Kenya has taken large loans of at least $3.8 billion from China between 2006 and 2017. Chinese debt accounts for 72% of overall foregn debt. China lent Kenya extensive loans of more than $5 billion to build Standard Gauge Railway (SGR) between Mombasa and Nairobi and highways in Kenya.

Treasury’s Options

Kenyan Treasury could use its additional allocation of IMF reserve in Special Drawing Rights (SDR) assets, which can be converted to government backed money, as one of the options to plug the budget hole, YallAfrica reported.

Kenyan government had expected to extend a debt repayment moratorium from bilateral lenders, including China, which started in January 2021, by another six months to December 2021, saving it from making payments of nearly Sh50 billion to Beijing.
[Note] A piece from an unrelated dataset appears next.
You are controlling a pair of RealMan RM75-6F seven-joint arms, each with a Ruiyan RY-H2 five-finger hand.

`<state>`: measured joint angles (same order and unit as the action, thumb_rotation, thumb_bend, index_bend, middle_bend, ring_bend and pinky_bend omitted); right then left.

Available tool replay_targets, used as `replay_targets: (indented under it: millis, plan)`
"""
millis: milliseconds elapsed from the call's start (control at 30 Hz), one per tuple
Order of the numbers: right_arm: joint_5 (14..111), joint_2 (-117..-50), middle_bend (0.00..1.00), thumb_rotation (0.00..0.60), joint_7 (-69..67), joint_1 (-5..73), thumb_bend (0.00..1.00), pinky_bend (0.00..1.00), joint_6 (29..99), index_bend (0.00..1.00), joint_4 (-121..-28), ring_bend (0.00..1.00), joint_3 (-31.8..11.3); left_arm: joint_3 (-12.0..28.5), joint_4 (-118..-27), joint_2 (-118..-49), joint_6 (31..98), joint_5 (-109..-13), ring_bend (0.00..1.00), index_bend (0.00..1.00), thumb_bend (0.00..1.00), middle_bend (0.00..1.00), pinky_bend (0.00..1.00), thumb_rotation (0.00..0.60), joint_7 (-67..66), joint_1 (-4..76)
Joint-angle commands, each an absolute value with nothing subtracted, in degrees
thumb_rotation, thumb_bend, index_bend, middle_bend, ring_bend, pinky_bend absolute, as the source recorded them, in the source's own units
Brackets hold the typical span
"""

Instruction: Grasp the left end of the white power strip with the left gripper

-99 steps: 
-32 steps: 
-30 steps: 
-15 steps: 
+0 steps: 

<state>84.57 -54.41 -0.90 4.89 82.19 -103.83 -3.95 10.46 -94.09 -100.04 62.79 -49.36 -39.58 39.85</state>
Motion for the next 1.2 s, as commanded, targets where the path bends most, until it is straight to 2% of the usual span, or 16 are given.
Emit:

Chinese lenders, especially Exim Bank, were uncomfortable with Kenya’s push for extension of the debt service suspension with rich nations, prompting delays in disbursements to projects funded by Chinese financiers.

This forced Kenya to drop its push for the debt repayment holiday extension by China for fear of straining relations Kenya’s biggest bilateral cresitor.

Other options

Treasury’s other options, including seeking grants from development partners, changing the funding for “specific” capital projects to public-private partnership (PPP) and tapping the IMF reverse.

They also have the option to rationalise further expenditures to the extent of forgon DSSI funding.

Roots of debts

The high indebtedness is blamed on a deteriorating cash-flow situation by falling revenues. worsening debt service obligations, and on exogenous economic shocks such as drought and Covid-19 pandemic.

The IMF is expected to play a role in shaping policy that would require Kenya to implement tough conditions across many sectors.